The colours are beautiful as C.J. falls into the outer world. The world without borders and end. One may call it psychedelic. The realm of purity and goodness. No evil shall find C.J. here and he’s at peace with that. ‘No evil. How wonderful.’ He thinks. The magic to turn the world to his whim. The blackbird becomes a parrot. The tiles underneath him become a soft bed of grass.
But that’s not the reality because C.J. still senses his father’s grasp and his father’s weight pinning him to the floor. He still senses the clock on the wall ticking with an equal beat to his pulse. He still senses the veins of pipes running between the basement ceiling and the kitchen floor underneath him and his father. He sees his father’s terrified eyes. He sees that blood smudge on his father’s cheek. He sees…

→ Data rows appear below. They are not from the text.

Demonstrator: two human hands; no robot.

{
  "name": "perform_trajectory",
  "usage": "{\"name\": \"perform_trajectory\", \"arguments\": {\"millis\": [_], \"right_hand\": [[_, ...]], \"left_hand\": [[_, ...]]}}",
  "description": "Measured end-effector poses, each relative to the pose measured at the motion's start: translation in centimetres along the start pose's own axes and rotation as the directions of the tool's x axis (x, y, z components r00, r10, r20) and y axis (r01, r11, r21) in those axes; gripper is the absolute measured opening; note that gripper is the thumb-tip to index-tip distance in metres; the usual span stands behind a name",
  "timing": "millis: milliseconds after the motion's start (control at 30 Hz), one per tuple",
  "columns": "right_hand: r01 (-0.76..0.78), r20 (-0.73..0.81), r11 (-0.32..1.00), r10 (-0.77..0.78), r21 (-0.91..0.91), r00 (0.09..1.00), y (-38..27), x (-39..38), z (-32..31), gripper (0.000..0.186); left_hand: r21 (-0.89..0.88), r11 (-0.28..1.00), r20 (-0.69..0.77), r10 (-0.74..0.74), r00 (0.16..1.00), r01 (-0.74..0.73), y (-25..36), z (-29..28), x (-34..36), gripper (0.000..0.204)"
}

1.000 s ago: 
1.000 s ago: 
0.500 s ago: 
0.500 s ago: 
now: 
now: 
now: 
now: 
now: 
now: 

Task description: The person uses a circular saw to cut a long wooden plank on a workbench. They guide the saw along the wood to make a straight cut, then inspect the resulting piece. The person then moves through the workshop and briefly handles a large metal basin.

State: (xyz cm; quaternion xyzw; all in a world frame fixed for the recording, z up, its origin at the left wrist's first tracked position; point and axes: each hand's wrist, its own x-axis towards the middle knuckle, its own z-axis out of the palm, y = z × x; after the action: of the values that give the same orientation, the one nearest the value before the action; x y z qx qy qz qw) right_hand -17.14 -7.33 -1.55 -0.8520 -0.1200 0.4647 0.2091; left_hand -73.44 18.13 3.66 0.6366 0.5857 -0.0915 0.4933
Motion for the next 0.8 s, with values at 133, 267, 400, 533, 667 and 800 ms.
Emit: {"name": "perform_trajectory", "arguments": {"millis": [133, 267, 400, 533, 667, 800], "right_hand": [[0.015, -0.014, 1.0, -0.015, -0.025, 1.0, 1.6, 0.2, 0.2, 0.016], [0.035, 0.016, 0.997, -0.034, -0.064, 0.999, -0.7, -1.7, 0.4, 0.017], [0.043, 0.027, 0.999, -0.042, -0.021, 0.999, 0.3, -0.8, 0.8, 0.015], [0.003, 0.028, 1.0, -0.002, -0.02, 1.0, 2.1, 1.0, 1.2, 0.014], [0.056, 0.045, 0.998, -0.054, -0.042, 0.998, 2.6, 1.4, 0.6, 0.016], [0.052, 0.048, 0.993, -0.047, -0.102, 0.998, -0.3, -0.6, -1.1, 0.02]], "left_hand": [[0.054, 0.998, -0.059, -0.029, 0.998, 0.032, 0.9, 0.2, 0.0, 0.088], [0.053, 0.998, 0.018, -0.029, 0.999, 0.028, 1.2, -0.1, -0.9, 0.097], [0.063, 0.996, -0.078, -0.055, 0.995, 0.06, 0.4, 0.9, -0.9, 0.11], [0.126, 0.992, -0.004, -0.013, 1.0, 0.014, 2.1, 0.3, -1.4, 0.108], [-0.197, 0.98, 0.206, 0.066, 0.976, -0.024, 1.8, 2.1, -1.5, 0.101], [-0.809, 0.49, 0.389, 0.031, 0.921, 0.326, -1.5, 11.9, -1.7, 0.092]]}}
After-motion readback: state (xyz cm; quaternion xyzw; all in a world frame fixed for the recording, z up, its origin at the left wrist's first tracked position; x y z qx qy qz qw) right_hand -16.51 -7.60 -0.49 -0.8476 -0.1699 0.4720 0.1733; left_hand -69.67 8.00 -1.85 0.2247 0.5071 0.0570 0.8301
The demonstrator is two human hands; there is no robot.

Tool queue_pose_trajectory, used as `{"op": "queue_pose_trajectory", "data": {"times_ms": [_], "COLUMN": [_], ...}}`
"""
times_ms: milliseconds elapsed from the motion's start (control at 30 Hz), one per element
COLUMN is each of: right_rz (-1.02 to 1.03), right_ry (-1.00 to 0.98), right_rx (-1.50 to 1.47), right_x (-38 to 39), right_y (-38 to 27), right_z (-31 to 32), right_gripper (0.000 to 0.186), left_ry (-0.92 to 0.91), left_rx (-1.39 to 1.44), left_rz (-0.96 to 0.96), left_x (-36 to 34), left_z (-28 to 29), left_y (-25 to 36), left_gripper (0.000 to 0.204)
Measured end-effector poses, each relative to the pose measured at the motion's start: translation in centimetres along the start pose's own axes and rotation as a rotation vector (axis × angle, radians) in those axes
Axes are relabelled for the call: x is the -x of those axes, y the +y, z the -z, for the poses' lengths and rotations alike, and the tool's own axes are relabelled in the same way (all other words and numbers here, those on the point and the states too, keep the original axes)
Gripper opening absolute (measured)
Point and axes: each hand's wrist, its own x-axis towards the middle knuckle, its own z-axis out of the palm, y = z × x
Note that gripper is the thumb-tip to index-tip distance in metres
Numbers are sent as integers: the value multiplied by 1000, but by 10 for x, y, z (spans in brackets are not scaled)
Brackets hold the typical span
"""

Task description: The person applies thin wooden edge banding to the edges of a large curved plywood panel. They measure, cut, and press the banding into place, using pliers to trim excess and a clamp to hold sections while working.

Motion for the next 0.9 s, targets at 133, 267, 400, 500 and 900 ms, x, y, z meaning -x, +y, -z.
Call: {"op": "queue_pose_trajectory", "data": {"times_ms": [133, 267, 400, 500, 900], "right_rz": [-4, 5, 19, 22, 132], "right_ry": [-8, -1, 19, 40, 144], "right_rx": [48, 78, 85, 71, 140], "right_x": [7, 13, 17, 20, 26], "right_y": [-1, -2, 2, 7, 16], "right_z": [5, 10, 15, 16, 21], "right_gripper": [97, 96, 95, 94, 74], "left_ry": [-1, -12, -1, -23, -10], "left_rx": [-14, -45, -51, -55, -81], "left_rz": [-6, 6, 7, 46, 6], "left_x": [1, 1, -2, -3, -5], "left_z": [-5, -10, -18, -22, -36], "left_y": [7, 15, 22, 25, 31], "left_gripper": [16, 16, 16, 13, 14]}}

C.J.’s memories become a blur and he’s not exactly sure why his father would do that. Recollections are at times bizarre and broken as if someone took a chisel and started to chip at them. Or was it C.J. holding onto a chisel, waving it around, and screaming to his father that he’s not crazy. That’s the thing with C.J.’s memory. He’s unable to tell the true story. An unreliable witness to account for his life because C.J. is swimming to the shore away from the whale that just spat him out.
“Nothing’s real. Everything’s a fairy-tale,” C.J. whispers after the film in his head ends with a black scene.
Out in the real world, Charles keeps a hold on his son until C.J. calms down. Then sits to his son’s side drenched in worry and fear. Where has his son gone now mumbling some nonsense? But it’s never really nonsense. It’s some encrypted spew of reflections. The illuminations of C.J.’s mind and Charles listens to his son’s breaths. They finally synched with the tic-toc of the clock as if C.J. was imitating it.
‘Time is wasted. Time is wasted.’ C.J. thinks without uttering a word but his father’s cool palm on his forehead revives him and he unfastens his fists and lays his hands to the floor, palms up. Deflated and confused. No chisel to drop. No knife to harness. At least that is a relief.
The bloody smudge on his father’s cheek is the smear of red-tinted cake topping that C.J. threw into the air in a moment of disorientation. Black balloons on C.J.’s request, now free tapping the ceiling. The black inner tube of a tire; the rubber doughnut; used as cushions for his birthday, shoved under the table as C.J. kicked during the struggle with his father.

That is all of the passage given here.